Jehovah both could and would provide for this defect. He had made man's mouth, and He made dumb or deaf, seeing or blind. He possessed unlimited power over all the senses, could give them or take them away; and He would be with Moses' mouth, and teach him what he was to say, i.e., impart to him the necessary qualification both as to matter and mode. - Moses' difficulties were now all exhausted, and removed by the assurances of God. But this only brought to light the secret reason in his heart. He did not wish to undertake the divine mission.

Exo 4:13

“Send, I pray Thee,” he says, “by whom Thou wilt send;” i.e., carry out Thy mission by whomsoever Thou wilt. בְּיַד שָׁלַח: to carry out a mission through any one, originally with accus. rei (1Sa 16:20; 2Sa 11:14), then without the object, as here, “to send a person” (cf. 2Sa 12:25; 1Ki 2:25). Before תִּשְׁלַח the word אֲשֶׁר is omitted, which stands with בְּיַד in the construct state (vid., Ges. §123, 3).
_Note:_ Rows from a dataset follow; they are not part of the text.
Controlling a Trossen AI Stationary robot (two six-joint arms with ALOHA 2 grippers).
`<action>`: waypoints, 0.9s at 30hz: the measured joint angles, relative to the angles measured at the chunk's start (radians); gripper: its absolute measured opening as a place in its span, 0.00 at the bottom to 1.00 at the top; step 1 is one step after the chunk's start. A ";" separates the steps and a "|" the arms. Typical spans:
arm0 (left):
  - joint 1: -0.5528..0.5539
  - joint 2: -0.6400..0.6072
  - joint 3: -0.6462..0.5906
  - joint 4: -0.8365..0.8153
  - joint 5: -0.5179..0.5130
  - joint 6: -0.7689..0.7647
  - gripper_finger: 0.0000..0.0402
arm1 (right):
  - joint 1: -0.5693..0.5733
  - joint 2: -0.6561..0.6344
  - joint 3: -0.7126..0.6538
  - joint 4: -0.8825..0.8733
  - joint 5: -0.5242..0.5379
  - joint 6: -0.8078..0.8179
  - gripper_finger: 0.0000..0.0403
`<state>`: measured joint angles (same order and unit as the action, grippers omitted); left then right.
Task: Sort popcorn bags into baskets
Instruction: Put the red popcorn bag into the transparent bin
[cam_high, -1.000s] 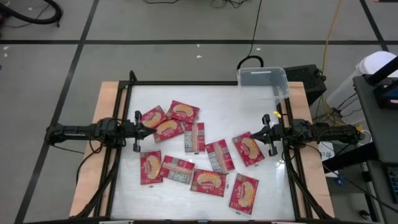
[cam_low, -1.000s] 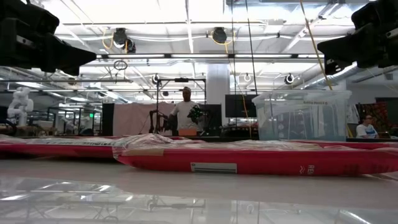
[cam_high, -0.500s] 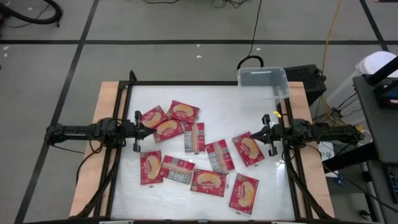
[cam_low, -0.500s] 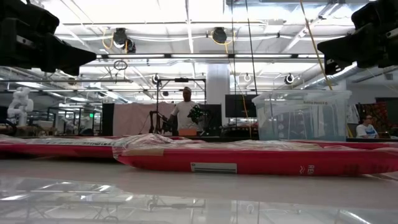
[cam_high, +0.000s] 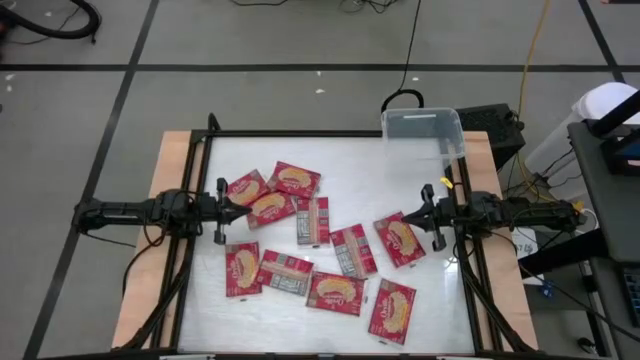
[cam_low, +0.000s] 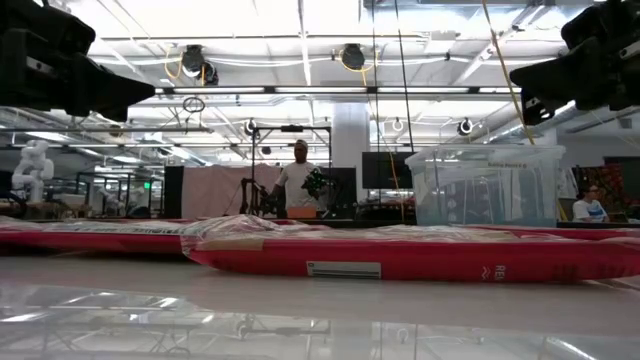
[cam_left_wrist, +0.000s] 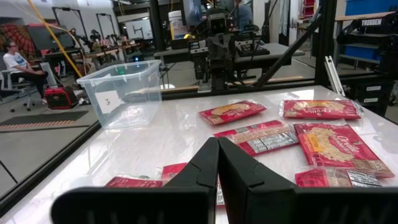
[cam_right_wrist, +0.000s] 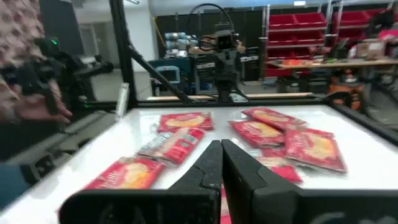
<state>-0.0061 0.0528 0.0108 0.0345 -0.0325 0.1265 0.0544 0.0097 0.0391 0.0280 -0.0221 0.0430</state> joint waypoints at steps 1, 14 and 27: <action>0.000 0.000 0.000 0.000 0.000 0.000 0.04 | 0.000 0.003 0.000 0.001 0.023 0.002 0.00; 0.000 0.000 0.000 0.015 0.000 0.000 0.04 | 0.000 0.143 0.213 -0.017 0.049 0.070 0.00; 0.000 0.000 0.000 0.035 0.000 0.000 0.04 | 0.000 0.469 0.745 -0.359 0.081 0.104 0.00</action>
<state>-0.0063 0.0532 0.0105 0.0696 -0.0322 0.1265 0.0543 0.4791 0.7842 -0.3313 0.0589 0.1467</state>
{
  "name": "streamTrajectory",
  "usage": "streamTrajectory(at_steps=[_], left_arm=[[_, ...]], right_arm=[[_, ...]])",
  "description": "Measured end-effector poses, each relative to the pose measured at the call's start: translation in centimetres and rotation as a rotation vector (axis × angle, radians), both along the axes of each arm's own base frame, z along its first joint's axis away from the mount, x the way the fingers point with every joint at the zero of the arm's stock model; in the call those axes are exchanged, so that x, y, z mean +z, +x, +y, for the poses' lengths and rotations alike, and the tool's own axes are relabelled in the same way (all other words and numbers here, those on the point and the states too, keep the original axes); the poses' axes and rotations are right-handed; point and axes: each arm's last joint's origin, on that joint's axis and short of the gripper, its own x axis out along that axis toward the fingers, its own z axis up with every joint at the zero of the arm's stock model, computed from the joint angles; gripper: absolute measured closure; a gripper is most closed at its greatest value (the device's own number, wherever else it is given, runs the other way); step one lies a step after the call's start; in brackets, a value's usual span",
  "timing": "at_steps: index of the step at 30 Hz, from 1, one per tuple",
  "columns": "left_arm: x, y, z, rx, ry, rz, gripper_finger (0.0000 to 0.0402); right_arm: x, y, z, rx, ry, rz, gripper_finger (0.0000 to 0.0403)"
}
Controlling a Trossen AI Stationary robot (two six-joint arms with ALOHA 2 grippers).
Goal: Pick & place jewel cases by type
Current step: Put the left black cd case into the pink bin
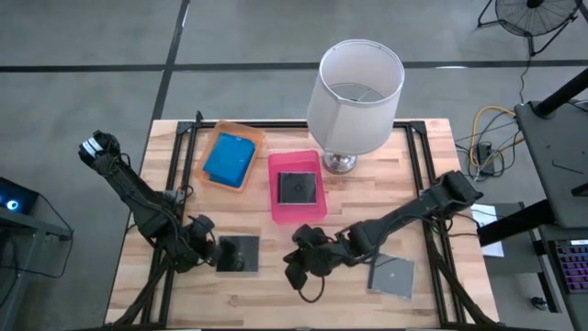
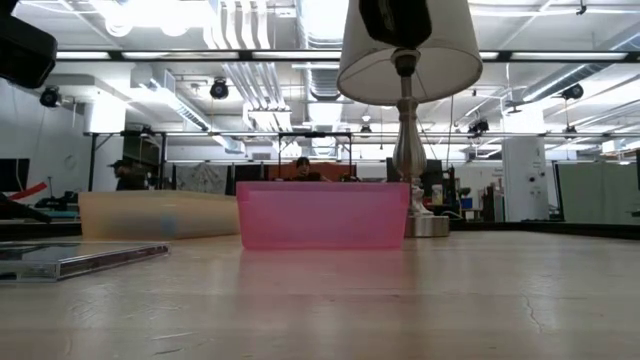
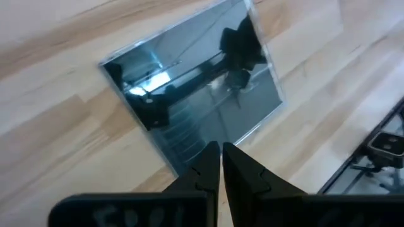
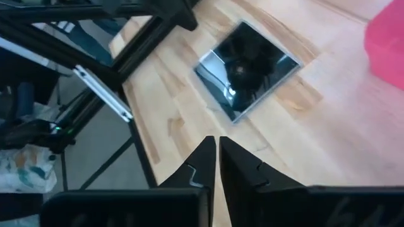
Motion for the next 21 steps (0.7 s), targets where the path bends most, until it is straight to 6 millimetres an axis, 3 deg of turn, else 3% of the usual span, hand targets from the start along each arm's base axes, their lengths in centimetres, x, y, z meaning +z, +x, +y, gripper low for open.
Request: streamTrajectory(at_steps=[8, 21], left_arm=[[0.0, 0.0, 0.0, 0.000, 0.006, -0.012, 0.0401], [-0.2, -0.8, -0.4, 0.014, -0.009, 0.017, 0.0401]], right_arm=[[-0.6, 0.5, -0.4, -0.012, 0.027, 0.007, 0.0332], [-7.0, 5.0, 2.1, 0.008, 0.262, -0.070, 0.0236]])
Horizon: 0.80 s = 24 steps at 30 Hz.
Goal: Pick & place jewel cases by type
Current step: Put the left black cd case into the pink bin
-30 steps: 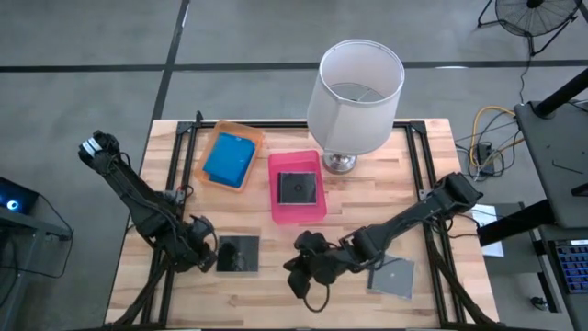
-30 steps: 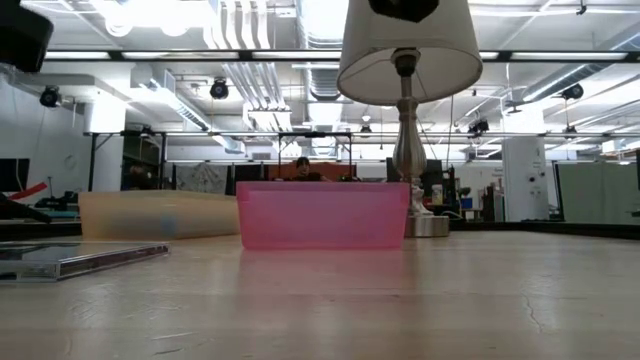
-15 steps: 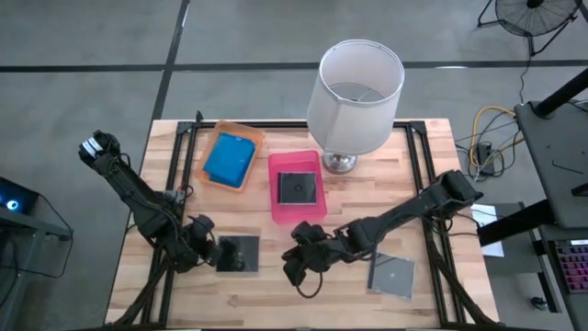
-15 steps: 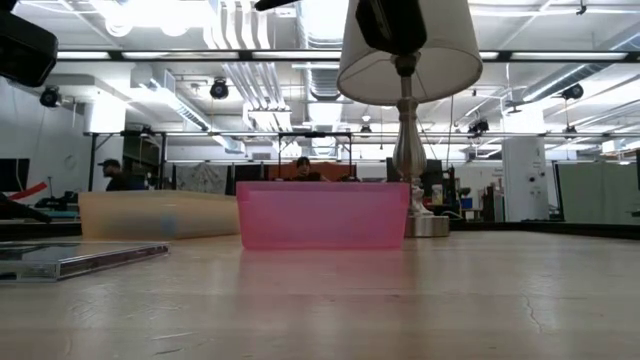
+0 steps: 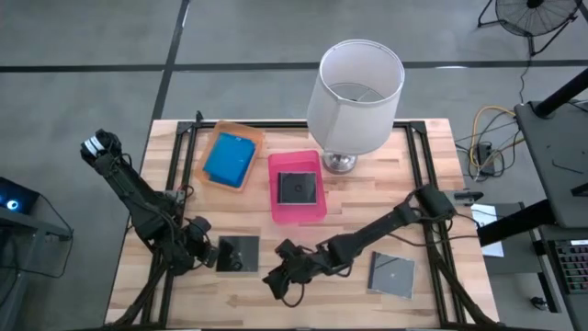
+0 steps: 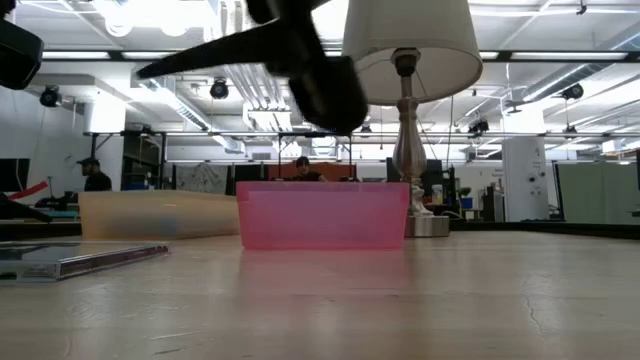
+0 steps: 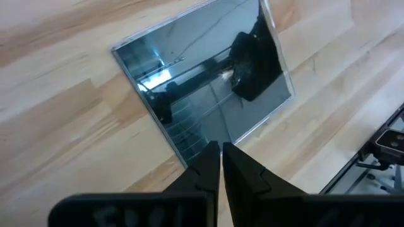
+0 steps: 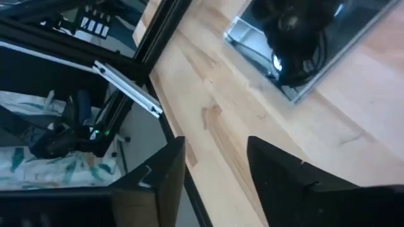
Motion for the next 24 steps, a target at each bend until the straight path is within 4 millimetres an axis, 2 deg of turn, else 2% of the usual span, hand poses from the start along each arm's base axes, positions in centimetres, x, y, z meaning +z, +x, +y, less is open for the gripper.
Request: streamTrajectory(at_steps=[10, 18, 24], left_arm=[[-0.4, -0.3, -0.5, 0.013, -0.007, 0.022, 0.0401], [-1.0, -0.4, -1.1, 0.060, -0.016, 0.056, 0.0401], [-1.6, -0.3, -1.5, 0.084, -0.007, 0.078, 0.0401]], right_arm=[[-1.0, 1.2, 0.3, 0.022, 0.000, 0.013, 0.0168], [-1.4, 1.3, -0.6, -0.132, -0.040, 0.021, 0.0126], [-3.0, 1.5, -1.2, -0.172, -0.042, 0.082, 0.0103]])
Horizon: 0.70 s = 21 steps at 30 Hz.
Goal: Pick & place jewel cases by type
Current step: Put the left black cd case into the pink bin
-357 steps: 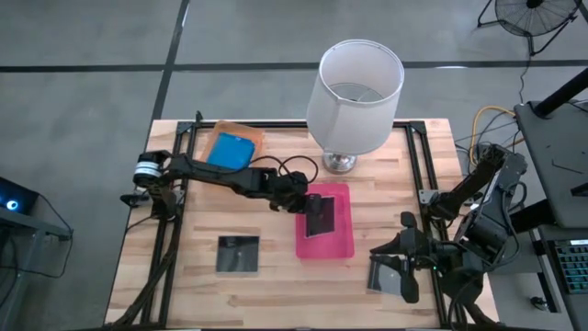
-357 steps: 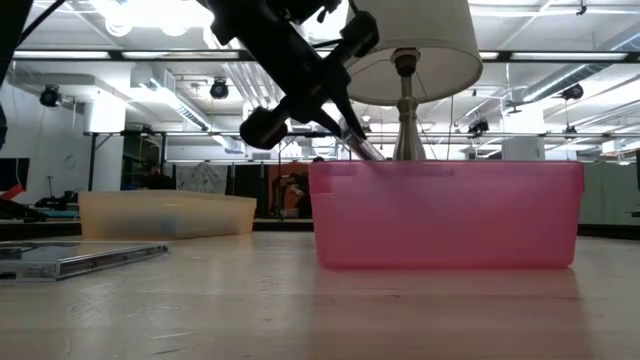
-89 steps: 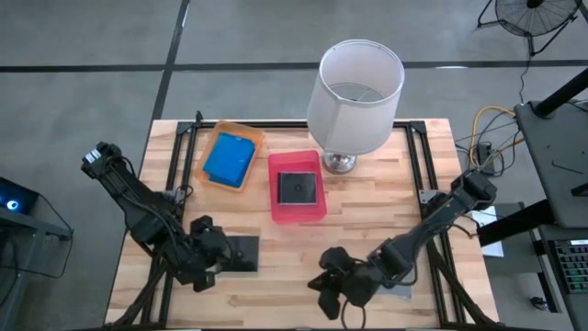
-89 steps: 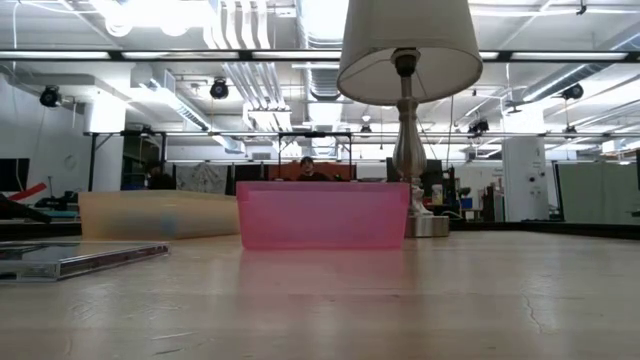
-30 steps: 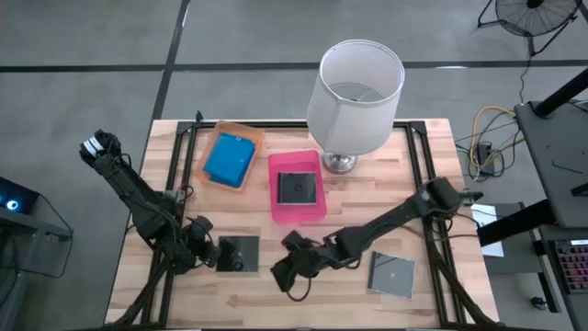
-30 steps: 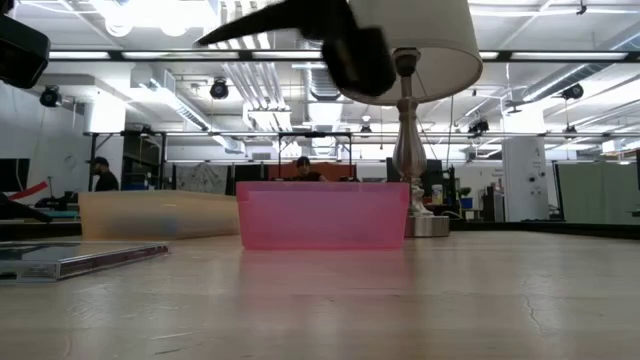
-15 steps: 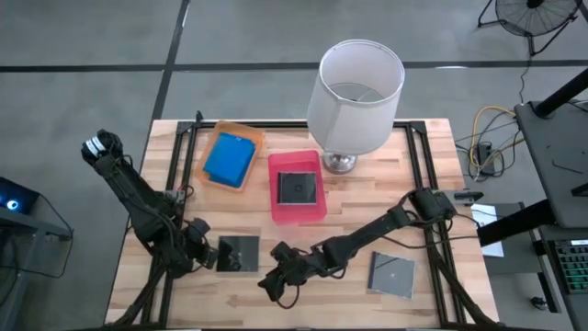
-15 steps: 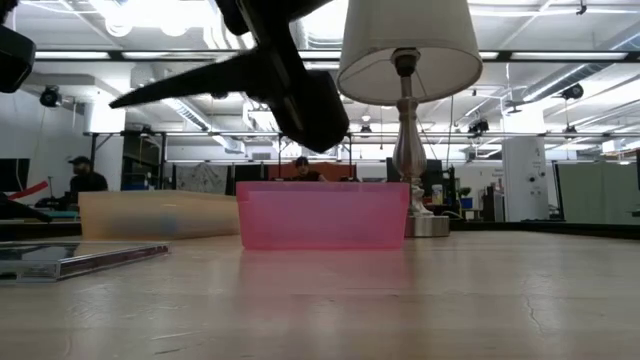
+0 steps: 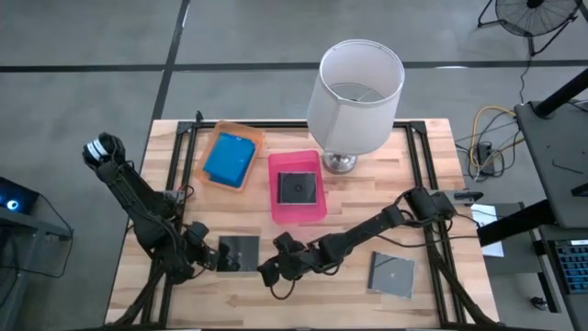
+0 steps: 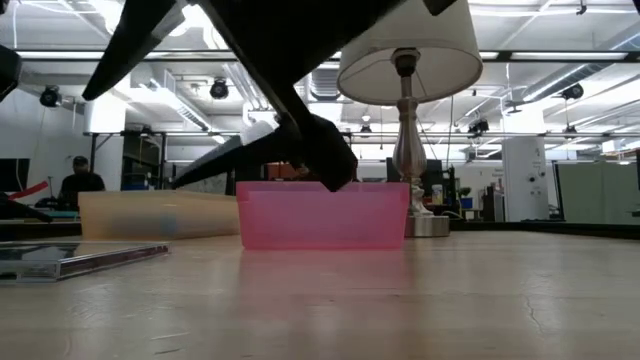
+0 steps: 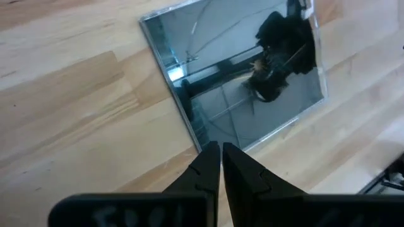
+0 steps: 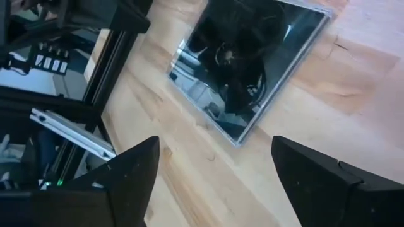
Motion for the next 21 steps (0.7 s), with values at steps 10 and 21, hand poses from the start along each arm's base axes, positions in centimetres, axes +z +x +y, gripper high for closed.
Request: streamTrajectory(at_steps=[10, 21], left_arm=[[-1.4, -0.2, -0.2, 0.045, 0.035, 0.137, 0.0401], [-2.7, 0.3, -0.8, 0.061, 0.077, 0.164, 0.0401]], right_arm=[[-1.0, 0.3, -0.4, -0.022, 0.004, 0.017, 0.0077], [-1.4, 0.6, -2.0, -0.059, 0.015, 0.067, 0.0076]])
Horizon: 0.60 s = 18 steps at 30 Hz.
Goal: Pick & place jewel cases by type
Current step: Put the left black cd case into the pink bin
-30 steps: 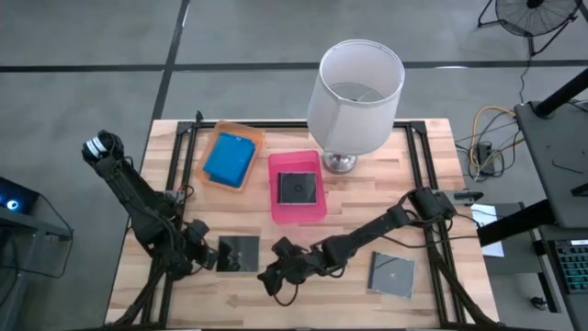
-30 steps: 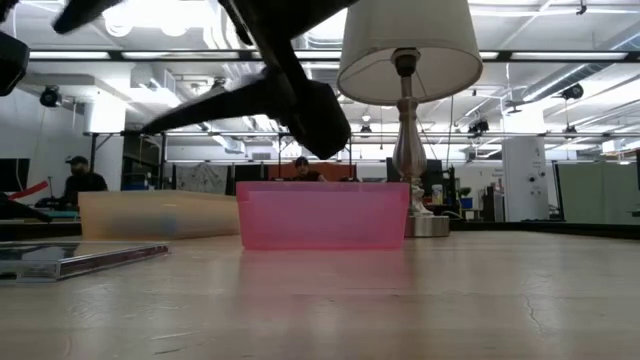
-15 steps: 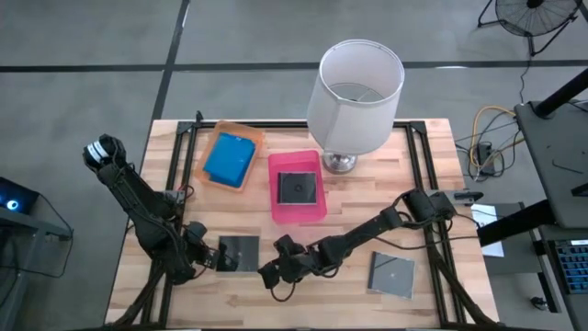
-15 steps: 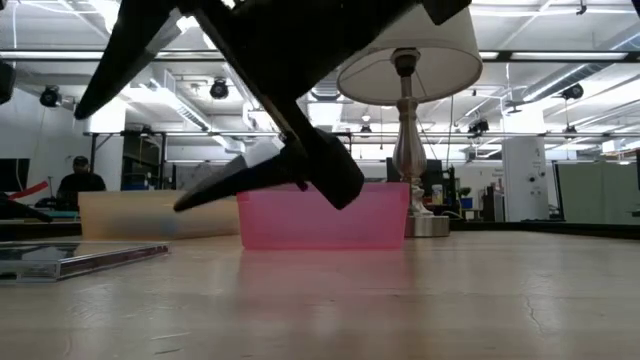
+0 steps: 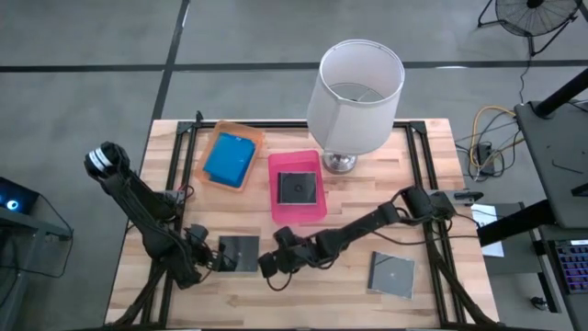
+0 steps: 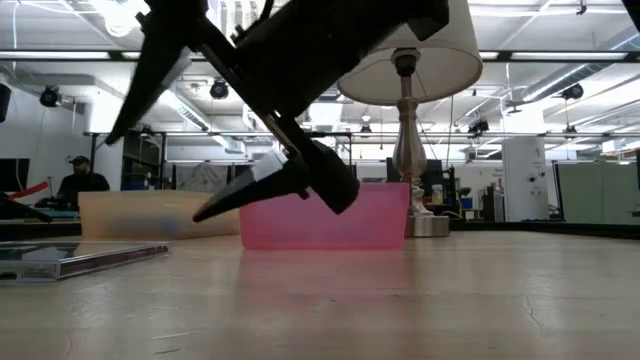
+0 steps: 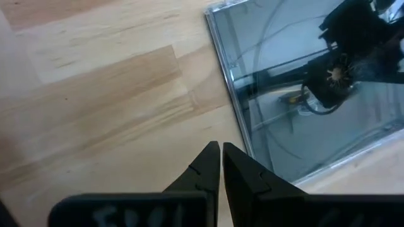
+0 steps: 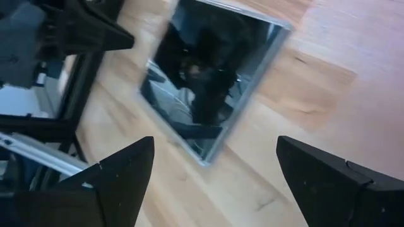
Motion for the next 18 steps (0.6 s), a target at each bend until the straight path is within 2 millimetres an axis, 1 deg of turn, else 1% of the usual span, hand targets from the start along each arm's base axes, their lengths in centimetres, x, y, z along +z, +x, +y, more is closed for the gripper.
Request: streamTrajectory(at_steps=[4, 9, 14, 18], left_arm=[[-0.4, 0.1, -0.1, 0.008, 0.028, 0.000, 0.0401], [-1.0, 0.4, -0.3, 0.014, 0.055, -0.012, 0.0401], [-1.6, 0.7, -0.8, 0.009, 0.055, -0.016, 0.0401], [-2.1, 1.0, -1.2, 0.005, 0.053, -0.026, 0.0401]], right_arm=[[-0.4, -0.2, -0.5, -0.005, 0.000, 0.059, 0.0076], [-0.6, -0.4, -0.7, -0.046, 0.032, 0.089, 0.0076], [-2.0, -0.1, -0.9, -0.053, 0.088, 0.119, 0.0076], [-2.7, 0.2, -0.7, -0.062, 0.132, 0.119, 0.0076]])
The anger of God was now excited by this groundless opposition. But as this unwillingness also arose from weakness of the flesh, the mercy of God came to the help of his weakness, and He referred Moses to his brother Aaron, who could speak well, and would address the people for him (Exo 4:14-17). Aaron is called הַלֵּוִי, the Levite, from his lineage, possibly with reference to the primary signification of לָוָה “to connect one's self” (Baumgarten), but not with any allusion to the future calling of the tribe of Levi (Rashi and Calvin). הוּא יְדַבֵּר דַּבֵּר speak will he. The inf. abs. gives emphasis to the verb, and the position of הוּא to the subject. He both can and will speak, if thou dost not know it.

Exo 4:14-17

And Aaron is quite ready to do so. He is already coming to meet thee, and is glad to see thee. The statement in Exo 4:27, where Jehovah directs Aaron to go and meet Moses, is not at variance with this. They can both be reconciled in the following simple manner: “As soon as Aaron heard that his brother had left Midian, he went to meet him of his own accord, and then God showed him by what road he must go to find him, viz., towards the desert” (R. Mose ben Nachman). - “Put the words” (sc., which I have told thee) “into his mouth;” and I will support both thee and him in speaking. “He will be mouth to thee, and thou shalt be God to him.” Cf. Exo 7:1, “Thy brother Aaron shall be thy prophet.” Aaron would stand in the same relation to Moses, as a prophet to God: the prophet only spoke what God inspired him with, and Moses should be the inspiring God to him. The Targum softens down the word “God” into “master, teacher.” Moses was called God, as being the possessor and medium of the divine word. As Luther explains it, “Whoever possesses and believes the word of God, possesses the Spirit and power of God, and also the divine wisdom, truth, heart, mind, and everything that belongs to God.” In Exo 4:17, the plural “signs” points to the penal wonders that followed; for only one of the three signs given to Moses was performed with the rod.

Exo 4:18

In consequence of this appearance of God, Moses took leave of his father-in-law to return to his brethren in Egypt, though without telling him the real object of his journey, no doubt because Jethro had not the mind to understand such a divine revelation, though he subsequently recognised the miracles that God wrought for Israel (Exo 18). By the “brethren” we are to understand not merely the nearer relatives of Moses, or the family of Amram, but the Israelites generally. Considering the oppression under which they were suffering at the time of Moses' flight, the question might naturally arise, whether they were still living, and had not been altogether exterminated.